> _TASK TO CARRY OUT_
Take from the data every line in which the word "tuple" is found.

======== AVAILABLE DATA ========

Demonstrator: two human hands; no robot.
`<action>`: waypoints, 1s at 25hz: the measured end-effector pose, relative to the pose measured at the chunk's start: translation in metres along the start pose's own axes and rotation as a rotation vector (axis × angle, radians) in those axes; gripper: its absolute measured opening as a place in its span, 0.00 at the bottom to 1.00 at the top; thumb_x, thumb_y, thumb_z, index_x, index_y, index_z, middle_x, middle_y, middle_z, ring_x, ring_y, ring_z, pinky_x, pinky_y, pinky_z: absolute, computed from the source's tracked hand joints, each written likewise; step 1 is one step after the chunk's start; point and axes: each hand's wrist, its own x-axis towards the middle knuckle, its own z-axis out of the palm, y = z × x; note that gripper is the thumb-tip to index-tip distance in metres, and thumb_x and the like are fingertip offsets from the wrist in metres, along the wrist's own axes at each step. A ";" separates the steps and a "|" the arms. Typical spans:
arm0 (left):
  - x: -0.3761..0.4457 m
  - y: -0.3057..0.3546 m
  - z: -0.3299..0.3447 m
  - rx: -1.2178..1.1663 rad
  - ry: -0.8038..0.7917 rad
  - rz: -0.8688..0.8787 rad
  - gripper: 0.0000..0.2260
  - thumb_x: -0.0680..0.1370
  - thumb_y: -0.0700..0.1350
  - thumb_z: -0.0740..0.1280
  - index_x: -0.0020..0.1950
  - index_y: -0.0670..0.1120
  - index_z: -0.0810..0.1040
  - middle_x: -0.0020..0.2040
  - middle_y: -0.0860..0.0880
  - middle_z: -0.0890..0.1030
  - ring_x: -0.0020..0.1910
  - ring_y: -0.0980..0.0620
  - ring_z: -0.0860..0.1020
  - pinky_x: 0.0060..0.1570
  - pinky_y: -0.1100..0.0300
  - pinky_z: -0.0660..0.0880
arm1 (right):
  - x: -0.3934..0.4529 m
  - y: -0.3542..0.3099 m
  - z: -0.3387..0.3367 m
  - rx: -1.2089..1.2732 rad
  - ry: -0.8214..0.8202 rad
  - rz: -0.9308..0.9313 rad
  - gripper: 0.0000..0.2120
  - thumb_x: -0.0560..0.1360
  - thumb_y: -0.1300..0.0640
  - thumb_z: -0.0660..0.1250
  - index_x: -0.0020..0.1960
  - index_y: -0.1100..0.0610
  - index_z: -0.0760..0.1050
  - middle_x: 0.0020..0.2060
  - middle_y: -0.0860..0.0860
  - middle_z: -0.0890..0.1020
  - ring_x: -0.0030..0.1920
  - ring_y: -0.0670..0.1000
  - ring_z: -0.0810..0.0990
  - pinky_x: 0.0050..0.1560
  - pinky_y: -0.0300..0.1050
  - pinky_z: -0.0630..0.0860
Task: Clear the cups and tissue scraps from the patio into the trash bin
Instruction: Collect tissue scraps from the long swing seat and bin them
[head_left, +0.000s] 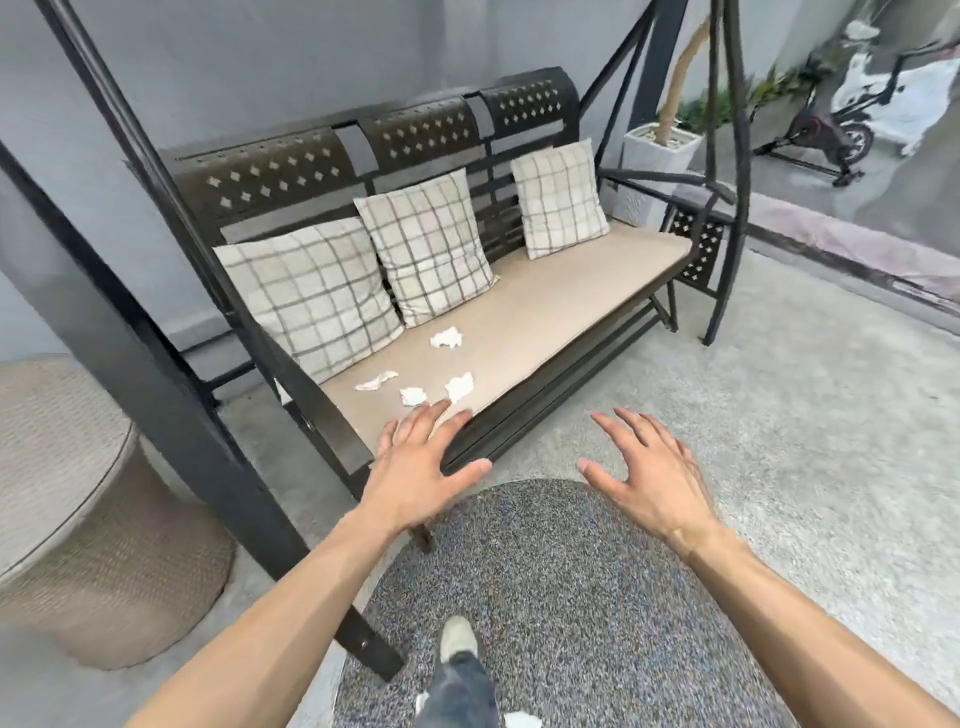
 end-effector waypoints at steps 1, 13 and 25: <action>0.025 -0.012 -0.002 -0.010 -0.002 -0.014 0.36 0.71 0.76 0.48 0.75 0.62 0.56 0.78 0.55 0.57 0.77 0.52 0.52 0.74 0.43 0.46 | 0.032 -0.005 0.002 -0.006 -0.003 -0.011 0.32 0.72 0.28 0.51 0.73 0.38 0.55 0.75 0.46 0.60 0.75 0.50 0.55 0.71 0.62 0.55; 0.194 -0.133 -0.018 -0.036 0.011 -0.219 0.34 0.72 0.74 0.49 0.75 0.61 0.57 0.77 0.54 0.58 0.76 0.51 0.53 0.74 0.44 0.47 | 0.282 -0.056 0.044 -0.011 -0.085 -0.174 0.33 0.72 0.28 0.50 0.73 0.39 0.56 0.74 0.46 0.62 0.73 0.52 0.60 0.69 0.62 0.61; 0.318 -0.176 0.025 -0.027 0.088 -0.603 0.27 0.76 0.66 0.58 0.74 0.62 0.61 0.76 0.52 0.61 0.75 0.49 0.59 0.73 0.43 0.52 | 0.517 -0.059 0.122 0.027 -0.303 -0.576 0.28 0.75 0.37 0.60 0.72 0.43 0.62 0.69 0.48 0.69 0.68 0.53 0.66 0.62 0.52 0.68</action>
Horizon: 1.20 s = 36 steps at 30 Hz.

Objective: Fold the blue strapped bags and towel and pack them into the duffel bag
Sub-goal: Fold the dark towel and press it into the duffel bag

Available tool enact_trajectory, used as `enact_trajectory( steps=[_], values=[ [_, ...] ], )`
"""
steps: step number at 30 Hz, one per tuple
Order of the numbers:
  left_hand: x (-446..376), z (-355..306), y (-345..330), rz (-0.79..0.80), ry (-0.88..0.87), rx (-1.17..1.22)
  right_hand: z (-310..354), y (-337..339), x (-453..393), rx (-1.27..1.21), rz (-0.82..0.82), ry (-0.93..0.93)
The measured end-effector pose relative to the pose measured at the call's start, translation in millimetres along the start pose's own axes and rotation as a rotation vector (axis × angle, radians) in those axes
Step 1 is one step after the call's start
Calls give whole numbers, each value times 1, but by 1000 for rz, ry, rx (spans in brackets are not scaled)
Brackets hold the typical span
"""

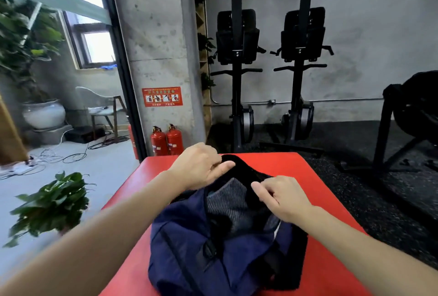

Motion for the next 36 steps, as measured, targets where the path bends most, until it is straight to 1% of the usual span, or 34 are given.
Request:
enact_trajectory(
  steps=[2,4,5,6,7,9,11,13,15,17,21,24,27,29,32,34,36],
  values=[
    [11,-16,9,-98,136,6,-27,1,4,-12,-4,-23],
    [37,-17,9,-156,402,-83,-50,-3,1,-34,2,-45],
    [56,-16,5,-136,550,-131,-62,-8,-3,-43,14,-64],
    [75,-17,-5,-78,677,-150,-71,-16,-8,-50,41,-91],
    [91,-21,-16,-6,765,-149,-79,-25,-13,-66,87,-127],
    [110,-36,-37,106,858,-144,-89,-51,-20,-127,198,-214],
    [118,-49,-55,146,974,-94,-90,-77,-19,-198,293,-280],
    [130,-52,-78,203,1120,-4,-82,-102,-3,-226,373,-293],
    [145,-52,-101,296,1176,65,-70,-119,20,-187,446,-261],
    [158,-47,-120,354,1139,88,-62,-127,39,-130,448,-237],
    [165,-30,-148,395,1029,143,-67,-124,58,-76,338,-296],
    [155,-19,-167,400,864,292,-71,-115,72,14,265,-348],
    [140,-10,-181,473,629,386,-69,-105,81,94,228,-395],
    [124,-7,-184,547,474,372,-65,-93,86,157,216,-408],
    [102,-3,-180,644,272,279,-52,-80,97,191,243,-417],
    [92,0,-169,652,156,193,-45,-73,102,145,230,-430],
    [88,2,-155,639,91,145,-42,-66,104,90,200,-446]
  ],
)
Point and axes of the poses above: each hand's wrist, its own x-axis away from the middle knuckle, its own y-axis out of the back of the hand, z = x × y, the point moved 9 cm from there along -x, towards the middle knuckle, and after that the axes turned 15 degrees about -z, right-handed, at the moved point
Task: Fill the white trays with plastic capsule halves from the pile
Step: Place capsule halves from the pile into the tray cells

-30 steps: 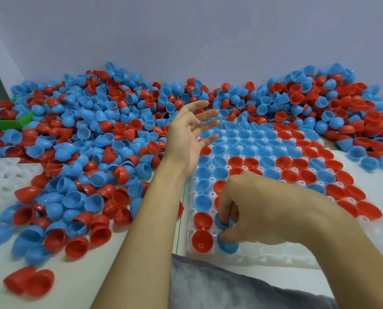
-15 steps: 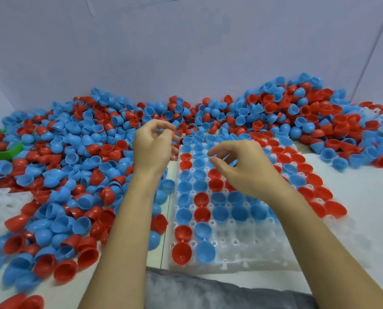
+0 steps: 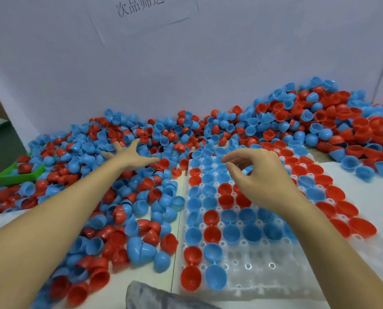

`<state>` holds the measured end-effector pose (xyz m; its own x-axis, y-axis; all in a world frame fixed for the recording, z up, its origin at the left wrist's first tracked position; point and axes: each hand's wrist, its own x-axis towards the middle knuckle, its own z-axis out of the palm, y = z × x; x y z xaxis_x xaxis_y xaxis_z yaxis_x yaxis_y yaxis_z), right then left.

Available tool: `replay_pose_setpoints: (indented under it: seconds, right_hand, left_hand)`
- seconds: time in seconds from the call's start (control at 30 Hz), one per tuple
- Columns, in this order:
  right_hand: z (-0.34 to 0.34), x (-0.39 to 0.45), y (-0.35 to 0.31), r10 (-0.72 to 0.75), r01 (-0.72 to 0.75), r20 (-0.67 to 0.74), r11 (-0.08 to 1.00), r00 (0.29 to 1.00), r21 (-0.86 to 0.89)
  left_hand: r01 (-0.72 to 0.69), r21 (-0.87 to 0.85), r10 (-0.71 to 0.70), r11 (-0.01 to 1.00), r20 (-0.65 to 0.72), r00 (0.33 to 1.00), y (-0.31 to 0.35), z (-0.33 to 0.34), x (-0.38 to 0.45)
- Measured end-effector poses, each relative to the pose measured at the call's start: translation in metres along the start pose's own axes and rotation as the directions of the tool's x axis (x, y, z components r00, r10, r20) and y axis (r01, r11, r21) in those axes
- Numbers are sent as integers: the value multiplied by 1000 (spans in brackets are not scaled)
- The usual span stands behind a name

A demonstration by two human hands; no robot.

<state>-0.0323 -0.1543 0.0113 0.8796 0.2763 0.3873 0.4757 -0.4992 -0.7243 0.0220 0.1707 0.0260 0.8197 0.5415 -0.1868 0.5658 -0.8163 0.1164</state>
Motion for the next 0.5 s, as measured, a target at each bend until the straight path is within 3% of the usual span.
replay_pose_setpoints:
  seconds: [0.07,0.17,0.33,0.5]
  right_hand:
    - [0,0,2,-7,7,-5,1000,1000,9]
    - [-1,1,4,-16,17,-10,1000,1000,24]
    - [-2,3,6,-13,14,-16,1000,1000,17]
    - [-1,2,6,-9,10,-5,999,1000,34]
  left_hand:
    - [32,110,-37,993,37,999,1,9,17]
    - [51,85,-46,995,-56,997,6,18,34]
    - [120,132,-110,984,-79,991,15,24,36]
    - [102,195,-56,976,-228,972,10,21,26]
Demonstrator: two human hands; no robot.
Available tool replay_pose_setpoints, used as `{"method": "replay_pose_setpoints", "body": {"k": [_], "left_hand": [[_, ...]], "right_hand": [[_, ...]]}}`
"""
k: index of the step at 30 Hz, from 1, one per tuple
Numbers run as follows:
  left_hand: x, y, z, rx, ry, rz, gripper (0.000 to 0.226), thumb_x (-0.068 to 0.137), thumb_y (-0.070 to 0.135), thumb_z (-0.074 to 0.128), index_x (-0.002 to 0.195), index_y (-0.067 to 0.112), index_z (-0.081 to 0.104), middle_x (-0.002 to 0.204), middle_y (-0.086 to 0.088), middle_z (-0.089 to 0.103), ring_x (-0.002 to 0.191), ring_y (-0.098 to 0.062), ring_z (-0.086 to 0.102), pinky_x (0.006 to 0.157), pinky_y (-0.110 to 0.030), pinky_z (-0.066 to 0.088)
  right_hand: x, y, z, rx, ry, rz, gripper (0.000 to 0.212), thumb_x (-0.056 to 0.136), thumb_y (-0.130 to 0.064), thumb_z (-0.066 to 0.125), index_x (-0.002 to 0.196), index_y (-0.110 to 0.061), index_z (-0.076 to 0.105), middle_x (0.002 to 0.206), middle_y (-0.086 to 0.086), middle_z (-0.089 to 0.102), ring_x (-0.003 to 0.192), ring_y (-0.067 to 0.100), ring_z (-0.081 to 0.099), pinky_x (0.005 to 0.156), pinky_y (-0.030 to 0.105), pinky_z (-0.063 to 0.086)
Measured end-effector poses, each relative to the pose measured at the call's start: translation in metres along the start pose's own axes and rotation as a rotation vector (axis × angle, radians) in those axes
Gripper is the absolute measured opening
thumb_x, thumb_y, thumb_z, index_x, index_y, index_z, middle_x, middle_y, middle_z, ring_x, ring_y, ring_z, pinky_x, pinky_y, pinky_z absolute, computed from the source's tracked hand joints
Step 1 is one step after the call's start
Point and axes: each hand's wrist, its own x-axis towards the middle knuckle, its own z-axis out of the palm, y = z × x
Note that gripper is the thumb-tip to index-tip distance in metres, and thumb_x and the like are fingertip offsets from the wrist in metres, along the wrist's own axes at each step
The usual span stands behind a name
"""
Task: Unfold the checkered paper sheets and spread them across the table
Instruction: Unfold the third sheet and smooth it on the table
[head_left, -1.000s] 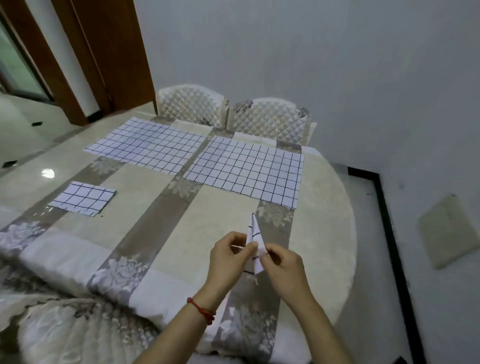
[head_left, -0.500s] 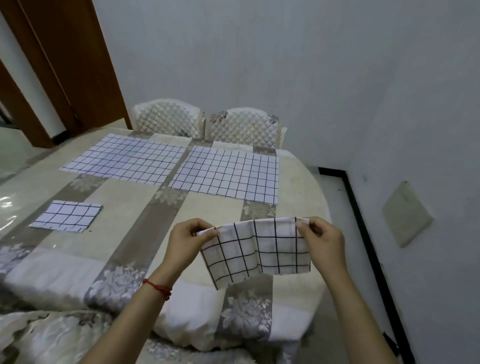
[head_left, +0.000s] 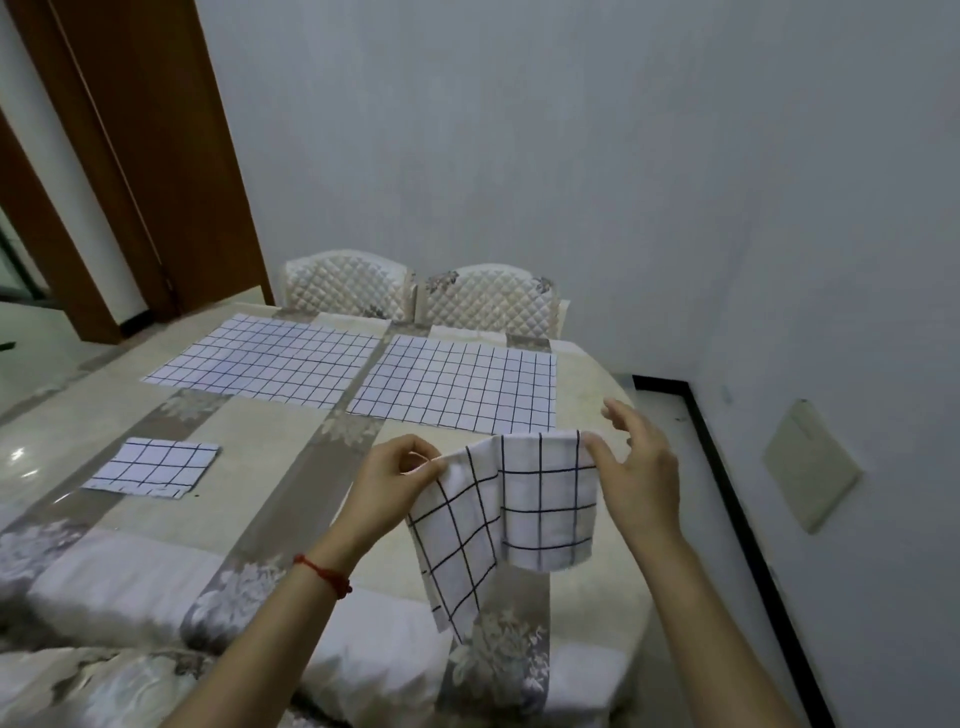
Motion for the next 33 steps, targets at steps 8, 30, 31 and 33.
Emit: {"method": "replay_pose_setpoints", "body": {"k": [8, 30, 31, 33], "left_hand": [[0.035, 0.03, 0.007, -0.087, 0.145, -0.106, 0.014, 0.08, 0.017, 0.063, 0.067, 0.014, 0.059, 0.065, 0.0, 0.06, 0.06, -0.013, 0.053, 0.054, -0.023, 0.04], [0.02, 0.0, -0.01, -0.257, -0.104, -0.291, 0.029, 0.08, 0.031, 0.067, 0.082, 0.003, 0.07, 0.085, -0.023, 0.07, 0.074, -0.03, 0.067, 0.067, -0.037, 0.059], [0.019, -0.002, -0.008, -0.251, -0.084, -0.289, 0.026, 0.08, 0.029, 0.066, 0.083, 0.003, 0.07, 0.086, -0.023, 0.07, 0.078, -0.031, 0.068, 0.069, -0.039, 0.06], [0.019, -0.004, -0.007, -0.258, -0.058, -0.287, 0.021, 0.082, 0.022, 0.065, 0.081, 0.002, 0.07, 0.084, -0.02, 0.071, 0.08, -0.028, 0.069, 0.065, -0.034, 0.06]], "right_hand": [[-0.043, -0.047, 0.049, 0.062, -0.326, -0.157, 0.058, 0.075, -0.067, 0.049, 0.109, -0.023, 0.063, 0.102, -0.017, 0.058, 0.099, 0.002, 0.055, 0.089, 0.023, 0.048], [-0.037, -0.058, 0.111, 0.03, -0.263, 0.116, 0.022, 0.088, -0.025, 0.058, 0.067, -0.018, 0.061, 0.055, -0.007, 0.051, 0.052, 0.009, 0.043, 0.05, 0.02, 0.031], [-0.039, -0.057, 0.11, 0.003, -0.268, 0.098, 0.021, 0.088, -0.026, 0.059, 0.067, -0.019, 0.059, 0.053, -0.008, 0.049, 0.052, 0.01, 0.043, 0.05, 0.018, 0.031], [-0.044, -0.056, 0.109, -0.025, -0.28, 0.079, 0.018, 0.087, -0.027, 0.059, 0.073, -0.018, 0.064, 0.054, -0.01, 0.05, 0.053, 0.009, 0.045, 0.049, 0.015, 0.03]]}}
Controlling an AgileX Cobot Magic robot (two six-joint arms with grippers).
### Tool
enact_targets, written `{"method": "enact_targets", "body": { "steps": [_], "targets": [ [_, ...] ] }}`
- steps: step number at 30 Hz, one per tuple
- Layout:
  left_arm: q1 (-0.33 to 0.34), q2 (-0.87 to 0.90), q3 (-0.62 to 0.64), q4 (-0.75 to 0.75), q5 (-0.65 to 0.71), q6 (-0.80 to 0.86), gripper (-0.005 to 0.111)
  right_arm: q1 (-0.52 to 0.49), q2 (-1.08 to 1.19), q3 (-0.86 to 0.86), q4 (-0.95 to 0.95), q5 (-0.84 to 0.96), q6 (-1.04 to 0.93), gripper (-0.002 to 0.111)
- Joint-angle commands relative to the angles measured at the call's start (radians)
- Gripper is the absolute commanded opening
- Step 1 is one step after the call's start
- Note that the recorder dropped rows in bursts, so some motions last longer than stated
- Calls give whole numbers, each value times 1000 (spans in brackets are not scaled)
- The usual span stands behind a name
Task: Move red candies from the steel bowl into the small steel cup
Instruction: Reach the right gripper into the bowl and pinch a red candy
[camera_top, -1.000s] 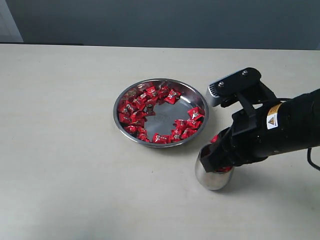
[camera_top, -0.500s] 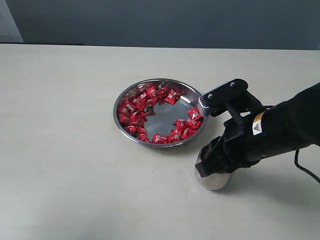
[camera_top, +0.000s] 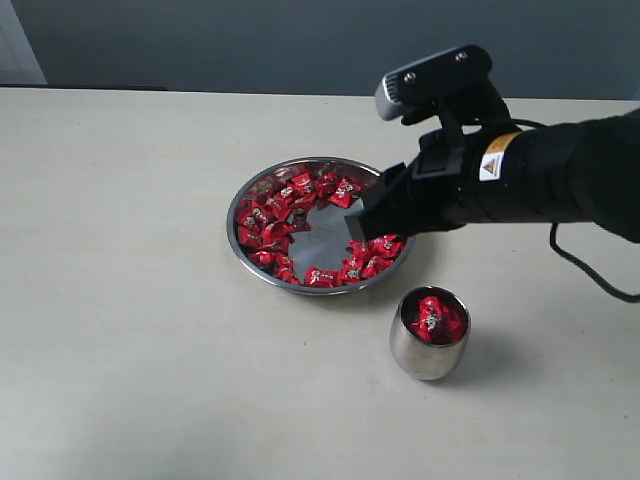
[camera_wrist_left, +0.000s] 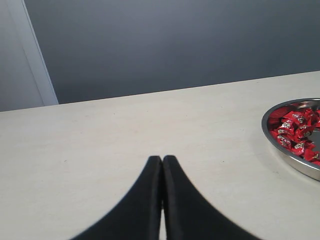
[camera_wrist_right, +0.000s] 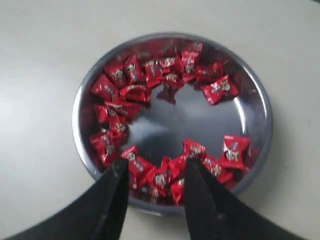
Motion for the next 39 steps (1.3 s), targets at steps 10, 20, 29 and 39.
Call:
{"method": "enact_targets", "body": {
  "steps": [10,20,29,39],
  "targets": [
    [-6,-5,2,-4,-6,-4,0,-2,330,-277,-72,73,-3,37],
    [-6,-5,2,-4,-6,-4,0,-5,549,-486,-139,314,17,37],
    [-6,-5,2,-4,-6,-4,0,-71,629,-567,-147,426,58,37],
    [-6,-5,2,-4,-6,-4,0,-75,659,-567,-114,437,58,37]
  ]
}}
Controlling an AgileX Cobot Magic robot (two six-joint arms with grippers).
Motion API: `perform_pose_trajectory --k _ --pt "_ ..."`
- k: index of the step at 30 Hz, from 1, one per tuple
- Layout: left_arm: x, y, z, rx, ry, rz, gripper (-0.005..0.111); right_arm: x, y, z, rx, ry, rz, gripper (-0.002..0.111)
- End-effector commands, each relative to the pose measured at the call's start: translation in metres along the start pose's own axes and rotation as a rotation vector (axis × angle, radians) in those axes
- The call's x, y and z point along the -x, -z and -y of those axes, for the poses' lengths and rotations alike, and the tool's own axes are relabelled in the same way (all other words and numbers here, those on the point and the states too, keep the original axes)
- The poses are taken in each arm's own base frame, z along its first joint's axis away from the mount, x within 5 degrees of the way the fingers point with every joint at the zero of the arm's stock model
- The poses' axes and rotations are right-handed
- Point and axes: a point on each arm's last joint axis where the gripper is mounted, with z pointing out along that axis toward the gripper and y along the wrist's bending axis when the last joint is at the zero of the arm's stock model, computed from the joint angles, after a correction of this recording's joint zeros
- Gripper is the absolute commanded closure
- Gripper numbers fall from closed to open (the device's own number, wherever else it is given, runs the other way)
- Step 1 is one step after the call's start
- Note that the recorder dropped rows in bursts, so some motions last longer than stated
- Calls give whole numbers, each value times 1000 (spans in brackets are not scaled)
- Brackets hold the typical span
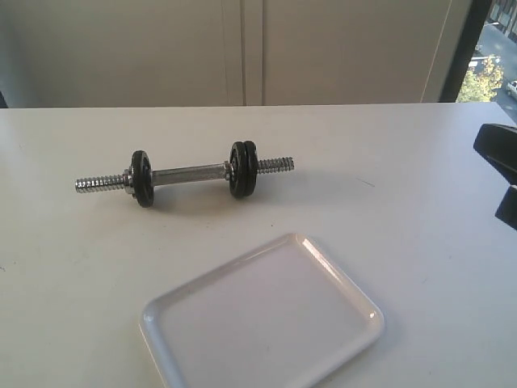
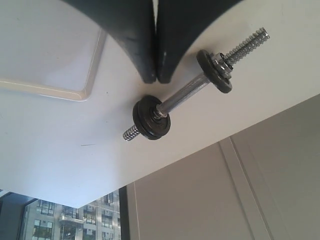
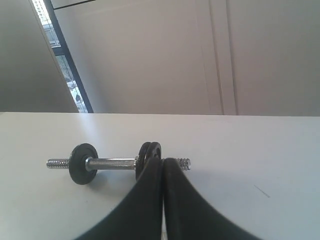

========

> _RESPONSE TO THIS TASK_
steps: step number at 30 Hz, one per tuple
- seconds: time in seconds from the call's start (control at 30 Hz), one per tuple
k: index of the step at 30 Hz, from 1, one per tuple
- steps: step number at 30 Hz, one per tuple
- k: index of the step at 30 Hz, from 1, one per tuple

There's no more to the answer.